Pierre-Marcel Favre : parcours personnel


Matin dimanche   29.10.06

De la corruption

La corruption est universelle. Peu ou pas de pays y échappent. Autant elle peut être considérée comme tout à fait marginale au nord de l’Europe, autant elle est endémique, grave, incontournable, dans les pays plus ou moins ensoleillés.
Sont en cause des centaines de milliards détournés, d’aides évanouies, de revenus échappant au fisc, aggravant les injustices, empêchant une plus équitable répartition des richesses. Il s’agit donc bien d’une sorte de désastre économique et politique permanent à l’échelle mondiale.
La grande question est donc : Que peut-on faire ? Il y a-t-il une ou plutôt des solutions ? La réponse est toute faite: on peut soigner mais pas guérir le mal. Voici pourquoi:

- Les affaires clandestines. Les trafics de tout genre, mais principalement de drogue, brassent des dizaines de milliards. On connaît les producteurs. On connaît les circuits de déplacement de la drogue. On connaît plus ou moins les intervenants. Et, que se passe-t-il depuis des dizaines d’années ? Les saisies sont relativement modestes en regard aux quantités vendues. Il y a des arrestations de petit calibre. Mais ce trafic continue de plus belle. L’OTAN est en Afghanistan avec force troupes et la production de pavot s’est multipliée ! Elle est plus importante que sous les Talibans! Des sommes considérables d’argent noir engendrent, évidemment, l’achat des douaniers, des policiers, des juges, des banquiers, des hommes d’affaire en“couverture“, etc. Peut-être que le trafic est un peu moindre dans certains pays pratiquants la peine de mort. C’est tout. Cela dure et durera.

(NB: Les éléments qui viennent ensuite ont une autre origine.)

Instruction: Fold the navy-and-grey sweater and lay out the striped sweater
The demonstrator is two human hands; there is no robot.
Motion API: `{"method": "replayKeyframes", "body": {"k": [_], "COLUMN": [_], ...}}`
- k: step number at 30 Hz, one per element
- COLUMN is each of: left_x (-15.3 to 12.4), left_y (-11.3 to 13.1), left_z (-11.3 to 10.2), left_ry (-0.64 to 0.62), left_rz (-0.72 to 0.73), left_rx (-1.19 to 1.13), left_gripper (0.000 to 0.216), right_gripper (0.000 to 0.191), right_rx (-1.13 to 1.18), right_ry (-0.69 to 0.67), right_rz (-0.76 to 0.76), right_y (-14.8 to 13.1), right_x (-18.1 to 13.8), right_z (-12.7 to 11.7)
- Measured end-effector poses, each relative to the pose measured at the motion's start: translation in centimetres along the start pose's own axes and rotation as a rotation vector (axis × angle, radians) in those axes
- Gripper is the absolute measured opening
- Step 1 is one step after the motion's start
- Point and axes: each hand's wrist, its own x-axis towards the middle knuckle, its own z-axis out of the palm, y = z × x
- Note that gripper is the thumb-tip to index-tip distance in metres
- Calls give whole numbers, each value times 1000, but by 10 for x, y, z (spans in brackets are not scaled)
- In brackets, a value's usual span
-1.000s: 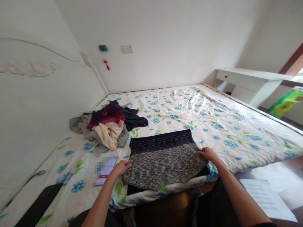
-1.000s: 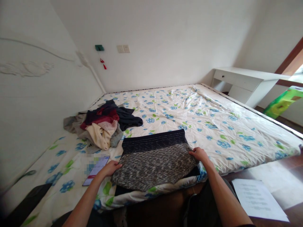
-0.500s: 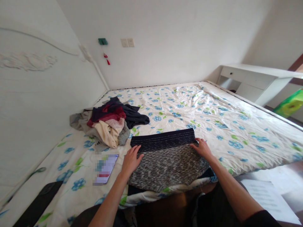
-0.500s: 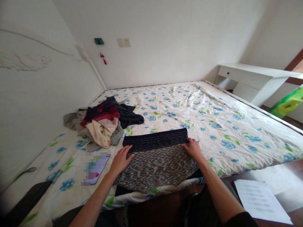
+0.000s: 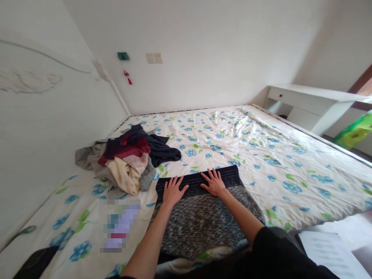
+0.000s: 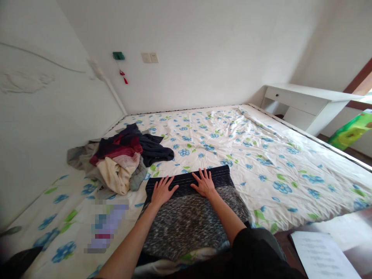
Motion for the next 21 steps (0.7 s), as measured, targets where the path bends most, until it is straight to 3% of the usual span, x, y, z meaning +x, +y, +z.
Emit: {"method": "replayKeyframes", "body": {"k": [5, 9, 14, 18, 21], "left_x": [12, 9, -4, -26, -47], "left_y": [-81, -100, -102, -111, -110], "left_z": [8, 13, 18, 18, 12], "left_ry": [-38, -36, 2, 156, 247], "left_rz": [-132, -157, -254, -293, -362], "left_rx": [-6, -28, -140, -352, -561], "left_gripper": [76, 76, 81, 85, 86], "right_gripper": [83, 78, 83, 92, 83], "right_rx": [-22, 4, 91, 125, 267], "right_ry": [14, -1, -14, 117, 130], "right_rz": [229, 421, 509, 540, 603], "right_y": [87, 139, 160, 162, 168], "right_x": [-3, -16, -44, -65, -81], "right_z": [-1, -6, -1, 0, -8]}}
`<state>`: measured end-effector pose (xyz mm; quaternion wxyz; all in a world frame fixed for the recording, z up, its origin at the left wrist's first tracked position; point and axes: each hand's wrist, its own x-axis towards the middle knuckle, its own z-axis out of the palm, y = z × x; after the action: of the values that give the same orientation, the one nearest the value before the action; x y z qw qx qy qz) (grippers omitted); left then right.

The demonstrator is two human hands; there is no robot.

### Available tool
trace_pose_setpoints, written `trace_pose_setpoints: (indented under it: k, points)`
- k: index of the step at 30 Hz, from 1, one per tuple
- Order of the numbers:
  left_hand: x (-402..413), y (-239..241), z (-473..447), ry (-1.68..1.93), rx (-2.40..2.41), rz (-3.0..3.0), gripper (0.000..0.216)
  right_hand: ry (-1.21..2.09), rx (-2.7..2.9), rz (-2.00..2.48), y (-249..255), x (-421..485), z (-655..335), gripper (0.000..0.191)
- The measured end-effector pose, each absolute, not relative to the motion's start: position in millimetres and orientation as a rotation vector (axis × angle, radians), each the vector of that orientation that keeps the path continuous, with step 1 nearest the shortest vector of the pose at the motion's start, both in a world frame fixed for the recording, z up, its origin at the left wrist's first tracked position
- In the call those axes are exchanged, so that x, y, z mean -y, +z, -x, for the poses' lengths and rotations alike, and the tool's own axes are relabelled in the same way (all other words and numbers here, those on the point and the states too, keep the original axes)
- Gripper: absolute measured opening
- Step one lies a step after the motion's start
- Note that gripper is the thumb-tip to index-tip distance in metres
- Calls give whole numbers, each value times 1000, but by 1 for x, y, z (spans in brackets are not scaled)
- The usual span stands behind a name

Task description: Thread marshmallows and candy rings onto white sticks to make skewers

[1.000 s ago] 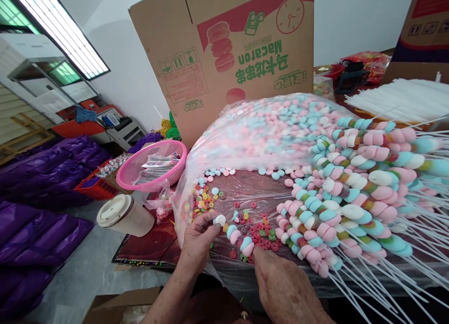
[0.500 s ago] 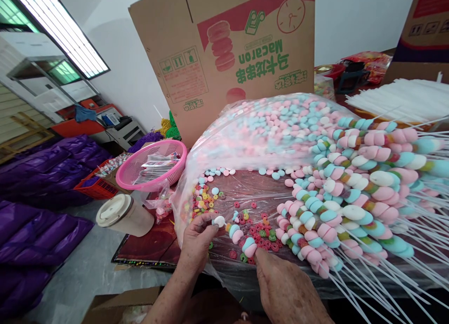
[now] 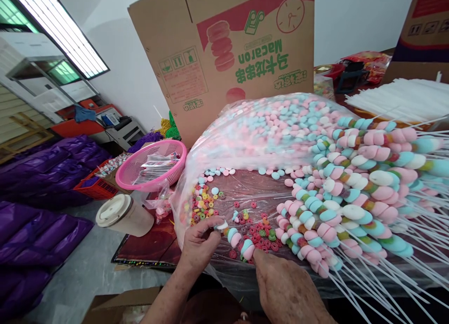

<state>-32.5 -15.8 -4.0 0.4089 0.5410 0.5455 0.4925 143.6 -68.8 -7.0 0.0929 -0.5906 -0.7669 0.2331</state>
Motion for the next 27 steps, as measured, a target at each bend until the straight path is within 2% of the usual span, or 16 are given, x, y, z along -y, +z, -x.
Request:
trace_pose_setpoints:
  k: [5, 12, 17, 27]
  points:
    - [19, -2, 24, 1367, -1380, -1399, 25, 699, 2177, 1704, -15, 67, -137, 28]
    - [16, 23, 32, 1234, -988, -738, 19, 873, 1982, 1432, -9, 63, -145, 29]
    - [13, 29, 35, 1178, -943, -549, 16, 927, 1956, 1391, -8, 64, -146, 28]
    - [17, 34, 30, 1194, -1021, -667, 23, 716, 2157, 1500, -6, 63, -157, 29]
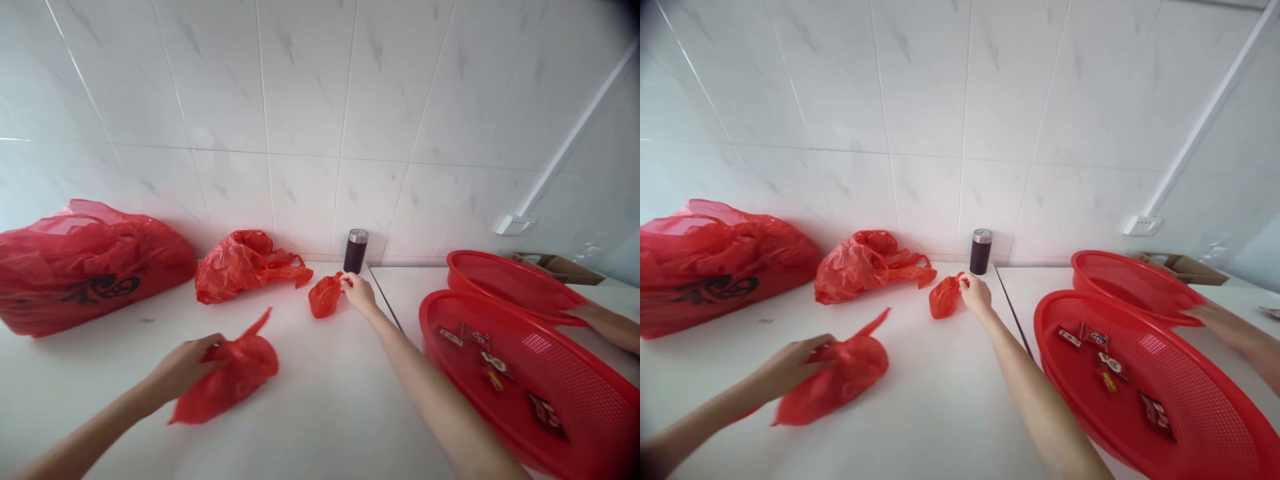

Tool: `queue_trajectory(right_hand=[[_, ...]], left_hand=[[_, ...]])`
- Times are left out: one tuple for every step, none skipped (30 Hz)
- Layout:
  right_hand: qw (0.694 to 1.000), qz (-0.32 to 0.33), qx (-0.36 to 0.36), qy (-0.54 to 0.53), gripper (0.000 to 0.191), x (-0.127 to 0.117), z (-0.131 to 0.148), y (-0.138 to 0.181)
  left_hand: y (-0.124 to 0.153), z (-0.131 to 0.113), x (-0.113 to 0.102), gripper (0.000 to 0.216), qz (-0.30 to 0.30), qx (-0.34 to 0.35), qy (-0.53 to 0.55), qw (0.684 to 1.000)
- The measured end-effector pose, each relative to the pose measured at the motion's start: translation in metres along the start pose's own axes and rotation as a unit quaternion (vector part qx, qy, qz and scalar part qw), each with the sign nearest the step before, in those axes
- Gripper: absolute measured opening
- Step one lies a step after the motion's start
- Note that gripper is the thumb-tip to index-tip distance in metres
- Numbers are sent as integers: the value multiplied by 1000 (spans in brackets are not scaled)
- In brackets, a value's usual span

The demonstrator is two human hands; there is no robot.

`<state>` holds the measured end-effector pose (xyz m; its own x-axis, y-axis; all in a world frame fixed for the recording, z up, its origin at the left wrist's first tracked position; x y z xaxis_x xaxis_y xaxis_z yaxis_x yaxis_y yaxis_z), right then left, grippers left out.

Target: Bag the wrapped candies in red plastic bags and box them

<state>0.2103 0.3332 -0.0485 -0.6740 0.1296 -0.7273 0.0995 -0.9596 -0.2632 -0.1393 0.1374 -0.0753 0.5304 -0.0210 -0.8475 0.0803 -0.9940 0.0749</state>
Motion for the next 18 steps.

- Les régimes plus ou moins autoritaires. Il y a souvent eu, par exemple en Afrique, certains coups d’état sincèrement motivés par la volonté de réaliser un grand “nettoyage“, du gouvernement et de l’administration. Le constat est constant ! Après une période de rigueur, de réformes, la plupart des gouvernements ne maîtrisent plus la situation. Même si certains chefs d’Etat sont restés « purs », leur entourage, famille, clan, ethnie réclament ou se servent lorsque l’argent circule. Il est plus que difficile de l’empêcher.

- Fonctionnaires mal payés. Une autre source de corruption très répandue est tout simplement le fait que la fonction publique est, de manière très générale, sous-payée dans d’innombrables pays exotiques. Les salaires des soldats, médecins, professeurs, policiers, magistrats, douaniers, etc, etc, sont généralement plus que misérables. L’équivalent de CHF 50.-- par mois, ou CHF 100.--, ou, à peine mieux, CHF 200.--. Et, ces gens sont souvent incontournables pour le quotidien de la population, qui n’a d’autres choix, si elle doit recourir à leur service, que d’accepter de se faire rançonner. On peut à peine reprocher leurs méfaits aux fonctionnaires, sachant qu’ils ne reçoivent pas un revenu correct. Et, on sait aussi que, la plupart du temps, les gouvernements en question n’ont absolument pas les moyens d’augmenter fortement les salaires du service public.

Nous sommes là devant une impasse. Il faut lutter contre la corruption. Mais les solutions efficaces à court terme n’existent pas.